02/06/2009

A Fiction of Dreams

Readers of this blog know the lack of theoretical thinking in contemporary mystery fiction is one of my pet-peeves. Modern authors, talent notwistanding, have often nothing or little of substance to say about the genre. China Mieville's featured article on Jim Scalzi's blog makes a refreshing exception. There are many good points there, but the most important might well be this one:
 
"[...]Crime novels are not what they say they are. They are not, for a start, realist novels. Holmes's intoxicating and ludicrous taxonomies derived from scuffs on a walking stick are not acts of ratiocination but of bravura magical thinking. (Not that they, or other 'deductions', are necessarily 'illogical', or don't make sense of the evidence, but that they precisely do so: they make it into sense. The sense follows the detection, in these stories, not, whatever the claim, vice versa.) The various manly Virgils who appear ex nihilo to escort Marlowe through his oneiric purgatories are not characters, but eloquent opacities in man-shape: much more interesting.

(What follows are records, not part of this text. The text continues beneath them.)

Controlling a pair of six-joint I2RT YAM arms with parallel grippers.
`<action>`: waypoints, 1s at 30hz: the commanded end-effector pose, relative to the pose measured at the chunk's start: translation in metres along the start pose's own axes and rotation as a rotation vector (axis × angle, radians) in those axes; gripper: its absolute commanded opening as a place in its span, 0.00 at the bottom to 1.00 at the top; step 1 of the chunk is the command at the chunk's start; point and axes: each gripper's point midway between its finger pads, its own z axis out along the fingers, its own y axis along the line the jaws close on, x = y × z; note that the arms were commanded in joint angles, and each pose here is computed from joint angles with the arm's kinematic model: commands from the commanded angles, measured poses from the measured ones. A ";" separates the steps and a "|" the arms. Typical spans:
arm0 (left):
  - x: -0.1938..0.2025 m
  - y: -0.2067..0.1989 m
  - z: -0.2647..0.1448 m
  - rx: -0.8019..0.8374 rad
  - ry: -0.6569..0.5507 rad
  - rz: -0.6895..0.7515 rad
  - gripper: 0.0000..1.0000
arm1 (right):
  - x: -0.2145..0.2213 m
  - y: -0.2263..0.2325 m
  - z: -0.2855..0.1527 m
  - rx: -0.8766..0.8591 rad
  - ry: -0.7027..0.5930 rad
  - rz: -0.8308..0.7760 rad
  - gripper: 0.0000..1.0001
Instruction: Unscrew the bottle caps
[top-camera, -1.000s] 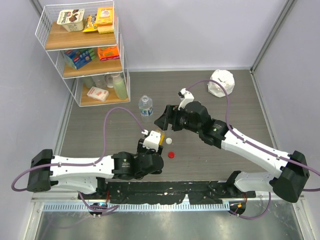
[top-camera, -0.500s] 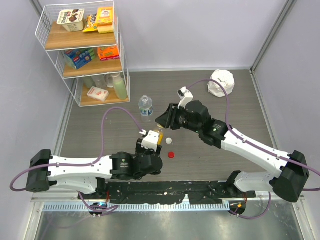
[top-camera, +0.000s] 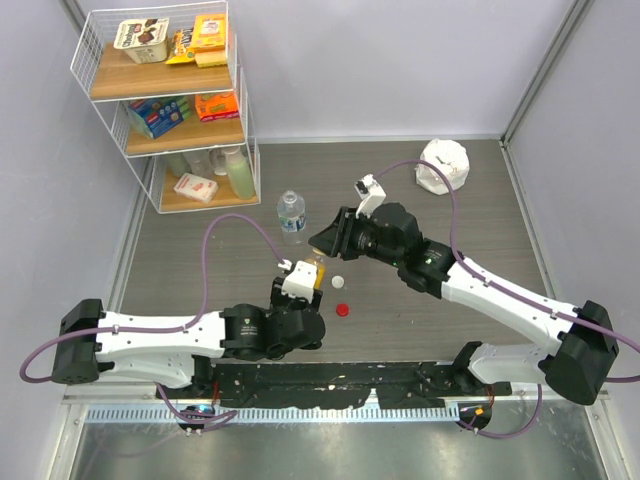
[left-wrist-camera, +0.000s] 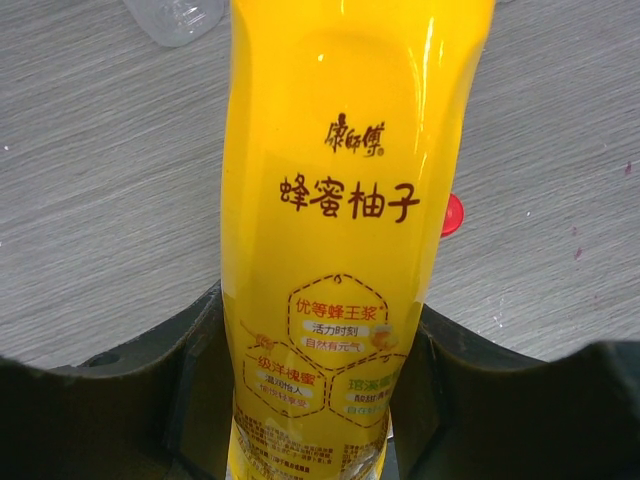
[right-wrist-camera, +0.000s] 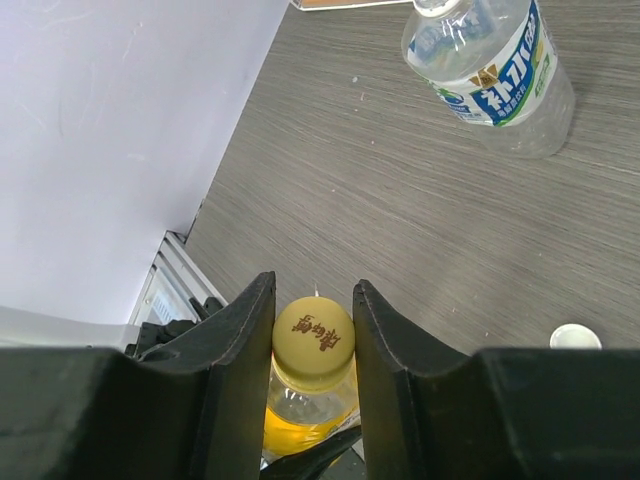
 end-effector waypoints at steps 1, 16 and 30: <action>-0.020 -0.003 -0.005 -0.004 -0.051 -0.056 0.00 | -0.016 0.016 -0.003 -0.068 -0.071 -0.006 0.03; -0.016 -0.040 -0.028 0.304 -0.001 -0.085 0.00 | -0.018 0.039 -0.028 -0.275 -0.075 -0.172 0.02; -0.020 -0.087 -0.085 0.796 -0.030 -0.101 0.00 | -0.030 0.058 -0.073 -0.647 -0.077 -0.156 0.01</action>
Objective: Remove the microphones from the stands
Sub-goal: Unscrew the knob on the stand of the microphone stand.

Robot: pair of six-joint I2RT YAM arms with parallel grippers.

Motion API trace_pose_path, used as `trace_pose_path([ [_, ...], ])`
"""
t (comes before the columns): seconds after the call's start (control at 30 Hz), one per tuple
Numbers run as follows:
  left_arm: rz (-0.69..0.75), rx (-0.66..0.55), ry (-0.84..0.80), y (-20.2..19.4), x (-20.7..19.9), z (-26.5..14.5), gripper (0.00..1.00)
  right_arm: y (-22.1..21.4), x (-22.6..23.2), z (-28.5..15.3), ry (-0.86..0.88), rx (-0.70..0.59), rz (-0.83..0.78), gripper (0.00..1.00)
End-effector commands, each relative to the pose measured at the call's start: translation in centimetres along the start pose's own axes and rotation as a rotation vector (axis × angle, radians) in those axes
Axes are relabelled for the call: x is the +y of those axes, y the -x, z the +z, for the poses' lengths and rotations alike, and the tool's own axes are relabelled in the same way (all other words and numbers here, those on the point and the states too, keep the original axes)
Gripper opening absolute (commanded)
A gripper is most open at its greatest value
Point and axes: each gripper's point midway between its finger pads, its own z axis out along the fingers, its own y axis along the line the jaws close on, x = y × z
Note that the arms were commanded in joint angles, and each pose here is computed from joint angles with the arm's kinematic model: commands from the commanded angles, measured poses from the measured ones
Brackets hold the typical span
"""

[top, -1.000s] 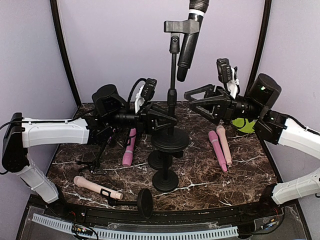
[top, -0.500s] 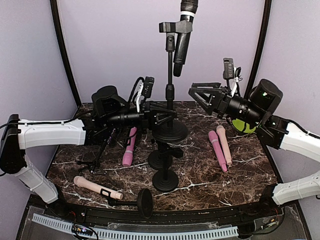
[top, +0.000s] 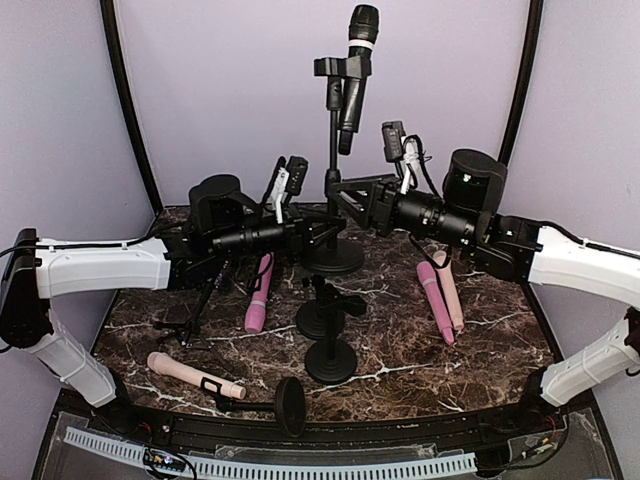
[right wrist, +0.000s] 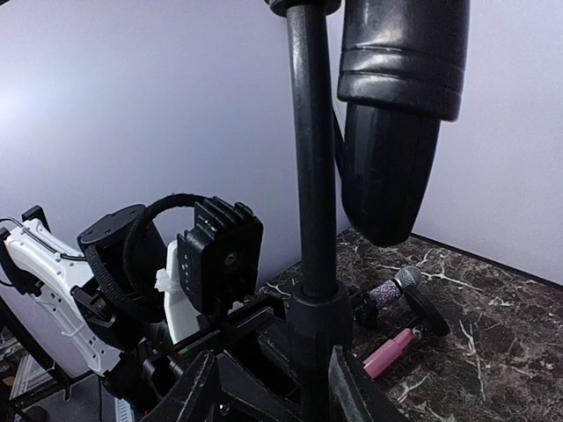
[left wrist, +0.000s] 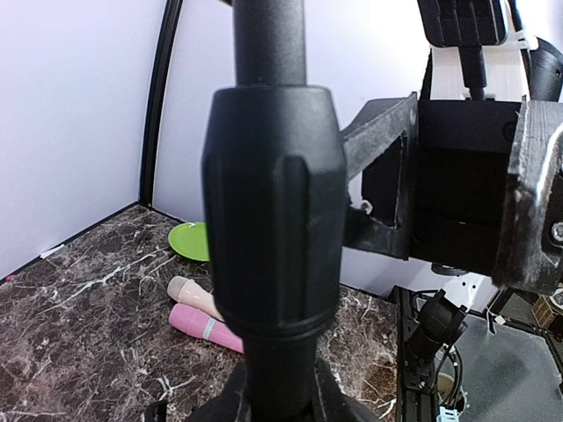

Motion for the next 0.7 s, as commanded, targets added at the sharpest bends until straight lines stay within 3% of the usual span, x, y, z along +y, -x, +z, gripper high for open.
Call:
trace_pose_path([
  [0.0,0.082,-0.133,-0.042,4.6,-2.0,-1.4,0.00,1.4,-0.3,0.6,-0.052,-0.021,-0.021,0.43],
  [0.4,0.090,-0.126,-0.079,4.3,-2.6,-1.4,0.00,1.2,-0.7,2.1,-0.065,0.003,-0.008,0.42],
  [0.67,0.078,-0.116,-0.089,3.9,-2.6,-1.2,0.00,2.0,1.0,2.1,0.020,-0.021,-0.025,0.41],
])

Dalgliesh's irresistibility to hyperrealised moral panics du jour – the poor man manages to contract SARS – is an elegiac opera of Holland Park angst, rather than any quotidian gazette of a policeman's unhappy lot. Detective fiction is a fiction of dreams. Not only is this no bad thing, it is precisely what makes it so indispensable."
 
One of the reasons why I am skeptical of any kind of "realism" in mystery fiction is that I think the genre actually belongs in the realm of imaginative literature, up there with ghost stories, fantasy, sci-fi, chansons de geste and fairy tales to which detective stories have so often been compared. Today's conception of the mystery genre as an offshot of naturalism to me is a profound and in many ways tragic misunderstanding. I may elaborate on this later.